Thanks. What would meter would I use to do a load test?


----------



## Dutchy491 (Sep 18, 2019)

Any shop could do that for you, usually at no charge. Make sure that the battery has not been on the charger for 24 hours. Another thing that you could try is boosting from your car. The car NOT running. If the generator spins over much better, that’s an indication that the generator battery is too weak…


----------



## Dutchy491 (Sep 18, 2019)




----------



## MAS (9 mo ago)

Dutchy491 said:


> Any shop could do that for you, usually at no charge. Make sure that the battery has not been on the charger for 24 hours. Another thing that you could try is boosting from your car. The car NOT running. If the generator spins over much better, that’s an indication that the generator battery is too weak…


Taking the 240 pound generator to a shop isn't possible. When you say testing under load what do you mean? The battery is fine. I think the problem lies with the fuel selector switch, or the start button. Or, even the choke.


----------



## OrlyP (Oct 19, 2021)

It's not clear if the engine is turning over or it's just the starter whine you're hearing. Can you clear that out? Maybe upload a video or audio recording?

If it's the latter, the whine you hear is most likely the starter motor free-spinning. There's a simple mechanism on the starter shaft called a bendix that will cause the starter pinion to mesh with the flywheel teeth when you press start. Once the engine gets up to speed or you release the start button, the bendix causes the starter pinion to disengage so there's no more physical contact between the starter and the flywheel.

The bendix relies on the starter motor to spin at a fairly high speed.
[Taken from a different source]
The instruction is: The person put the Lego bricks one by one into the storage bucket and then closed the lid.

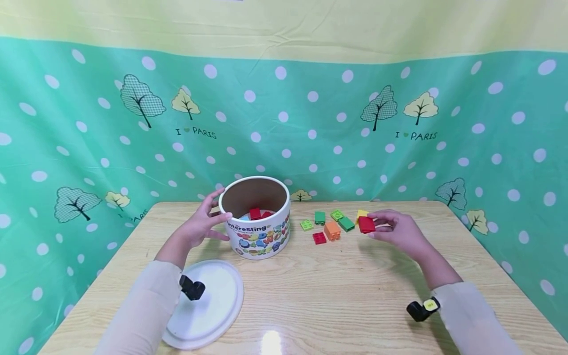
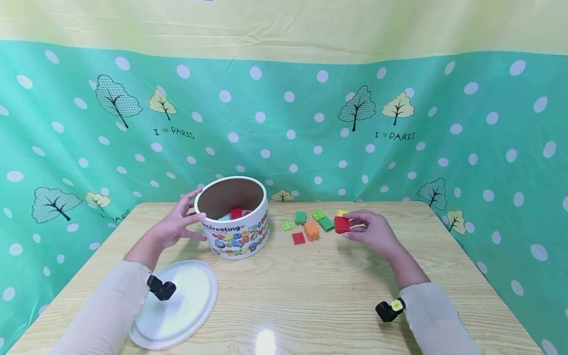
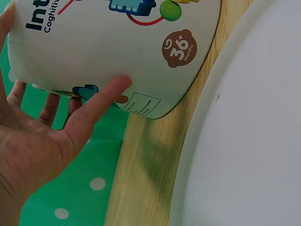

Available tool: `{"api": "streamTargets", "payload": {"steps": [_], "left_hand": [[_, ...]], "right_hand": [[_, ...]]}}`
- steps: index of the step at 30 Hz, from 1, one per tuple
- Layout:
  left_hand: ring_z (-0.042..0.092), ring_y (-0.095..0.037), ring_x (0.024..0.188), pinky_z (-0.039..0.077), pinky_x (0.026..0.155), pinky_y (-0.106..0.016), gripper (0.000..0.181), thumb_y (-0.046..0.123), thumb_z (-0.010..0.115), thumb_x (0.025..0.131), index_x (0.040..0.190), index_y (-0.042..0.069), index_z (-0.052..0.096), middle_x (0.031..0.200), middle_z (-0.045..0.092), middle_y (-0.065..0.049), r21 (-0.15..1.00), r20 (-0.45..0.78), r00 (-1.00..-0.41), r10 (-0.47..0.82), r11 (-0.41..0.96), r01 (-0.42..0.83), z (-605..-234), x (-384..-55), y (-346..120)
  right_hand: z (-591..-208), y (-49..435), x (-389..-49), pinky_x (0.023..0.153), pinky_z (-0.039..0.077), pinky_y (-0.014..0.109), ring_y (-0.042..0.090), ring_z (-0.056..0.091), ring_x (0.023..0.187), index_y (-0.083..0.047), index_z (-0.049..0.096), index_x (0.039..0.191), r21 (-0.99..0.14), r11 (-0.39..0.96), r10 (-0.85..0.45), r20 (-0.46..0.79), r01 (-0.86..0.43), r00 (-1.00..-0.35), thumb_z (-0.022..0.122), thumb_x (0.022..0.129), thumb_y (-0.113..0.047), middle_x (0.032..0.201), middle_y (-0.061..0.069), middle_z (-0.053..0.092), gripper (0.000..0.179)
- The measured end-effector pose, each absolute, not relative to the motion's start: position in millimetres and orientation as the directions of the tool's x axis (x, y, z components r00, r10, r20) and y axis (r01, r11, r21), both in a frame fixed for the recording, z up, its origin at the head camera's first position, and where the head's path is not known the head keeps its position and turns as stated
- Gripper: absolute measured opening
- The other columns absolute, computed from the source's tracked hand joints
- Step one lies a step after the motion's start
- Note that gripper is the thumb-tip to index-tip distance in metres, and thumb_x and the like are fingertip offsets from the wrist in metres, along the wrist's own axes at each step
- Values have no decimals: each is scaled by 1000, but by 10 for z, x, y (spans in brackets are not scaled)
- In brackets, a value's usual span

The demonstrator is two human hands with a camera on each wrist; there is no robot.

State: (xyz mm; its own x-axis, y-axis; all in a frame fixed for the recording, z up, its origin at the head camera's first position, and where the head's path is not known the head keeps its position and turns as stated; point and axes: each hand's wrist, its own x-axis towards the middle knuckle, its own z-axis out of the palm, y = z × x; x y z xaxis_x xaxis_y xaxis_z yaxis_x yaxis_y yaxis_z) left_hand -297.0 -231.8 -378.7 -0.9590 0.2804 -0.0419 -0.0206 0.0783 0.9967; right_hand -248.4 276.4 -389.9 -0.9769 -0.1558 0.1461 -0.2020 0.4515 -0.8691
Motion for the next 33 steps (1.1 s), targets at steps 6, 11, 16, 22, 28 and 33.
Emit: {"api": "streamTargets", "payload": {"steps": [6, 11, 16, 22, 28, 33], "left_hand": [[17, -49, 140, 55, 75, -63, 92, 19, 71, 91, 156, 29, 6, 157, 9, -19, 996, -43, -959, 280, 83, -21, -3779, -2967, -2314], [17, -50, 140, 54, 76, -64, 92, 20, 70, 91, 156, 30, 6, 157, 9, -19, 996, -44, -959, 280, 87, -20, -3771, -2960, -2315], [18, -50, 140, 54, 76, -63, 92, 20, 70, 91, 156, 29, 6, 157, 9, -20, 996, -44, -959, 279, 89, -20, -3775, -2960, -2315], [18, -50, 140, 55, 75, -62, 92, 20, 70, 91, 156, 29, 6, 157, 9, -20, 996, -42, -958, 282, 86, -19, -3781, -2962, -2317], [17, -49, 140, 55, 75, -62, 92, 20, 70, 91, 156, 29, 6, 157, 10, -19, 996, -40, -959, 281, 87, -17, -3782, -2966, -2315], [17, -49, 140, 55, 74, -62, 92, 20, 70, 91, 156, 30, 6, 157, 10, -19, 996, -44, -959, 279, 90, -19, -3780, -2965, -2315]], "right_hand": [[-3816, 2664, -2444, 80, 58, 29, 35, 65, 104, 3, 59, 129, -873, 444, -169, 141, -203, -976, 81, 80, -11, 129, 23, 54, 56], [-3761, 2596, -2414, 80, 59, 29, 34, 64, 103, 3, 60, 128, -875, 433, -191, 146, -217, -971, 82, 79, -13, 129, 23, 54, 55], [-3717, 2521, -2384, 80, 59, 29, 33, 65, 102, 3, 61, 126, -882, 406, -217, 161, -239, -963, 81, 79, -9, 127, 23, 55, 53], [-3678, 2406, -2357, 79, 59, 29, 31, 67, 98, 4, 63, 124, -866, 414, -245, 189, -279, -951, 81, 78, -5, 123, 22, 56, 50], [-3624, 2294, -2326, 80, 59, 28, 31, 66, 99, 0, 65, 122, -852, 422, -269, 208, -309, -940, 83, 77, -7, 123, 17, 58, 49], [-3580, 2203, -2321, 82, 58, 26, 32, 62, 103, -2, 67, 121, -830, 437, -297, 230, -346, -927, 83, 77, -8, 123, 15, 59, 47]]}}
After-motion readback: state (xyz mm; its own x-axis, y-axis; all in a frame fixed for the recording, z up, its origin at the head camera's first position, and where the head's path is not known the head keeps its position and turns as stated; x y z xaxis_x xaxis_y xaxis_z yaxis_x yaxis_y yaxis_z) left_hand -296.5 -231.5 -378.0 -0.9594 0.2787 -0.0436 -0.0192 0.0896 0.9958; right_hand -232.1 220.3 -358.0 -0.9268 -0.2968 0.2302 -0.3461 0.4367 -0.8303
If the starter isn't spinning fast enough, the bendix might not work properly and so the starter may not be able to engage the flywheel. This is accompanied by an unmistakable whine and/or the sound of the pinion teeth grinding on the flywheel teeth.

The most common reason this happens is when the battery is weak; the starter motor can't spin fast enough for the bendix to work. It's not to say that there's nothing else wrong, but a weak battery is the usual cause and is also the easiest to check.

To isolate if it is indeed a weak battery, here are your options:
1. Try a known-good battery like, from your car
2. Remove the battery from the generator and bring it to a shop that can assess its health
3. Charge it for several hours, preferably with a smart charger that has a float charge mode

If the problem persists, there may be mechanical issues with the starter and/or the flywheel. Contact support.


----------



## MAS (9 mo ago)

OrlyP said:


> It's not clear if the engine is turning over or it's just the starter whine you're hearing. Can you clear that out? Maybe upload a video or audio recording?
> 
> If it's the latter, the whine you hear is most likely the starter motor free-spinning. There's a simple mechanism on the starter shaft called a bendix that will cause the starter pinion to mesh with the flywheel teeth when you press start. Once the engine gets up to speed or you release the start button, the bendix causes the starter pinion to disengage so there's no more physical contact between the starter and the flywheel.
> 
> ...


Thanks for the thorough reply, Orly. I charged the battery to 100% this morning, but that didn't make a difference, unfortunately. I also played around with the choke settings, which DuroMax has marked incorrectly: "Open" is actually "Closed." I noticed the choke automatically shifts to Open when I try to start it. If I hold it manually to half-open or Closed, I can feel the level trying to move to the "Open" setting. Regardless, in any position, the choke makes no difference...except, when I hold it in the "Open" position the high-pitched whining stops and the engine sounds like it want to engage but can't, maybe because it isn't getting any fuel (propane). The propane tank is full so I wonder if there is a problem with the fuel selector switch, a known problem with DuroMaxs. If so, I wonder if there's a work around.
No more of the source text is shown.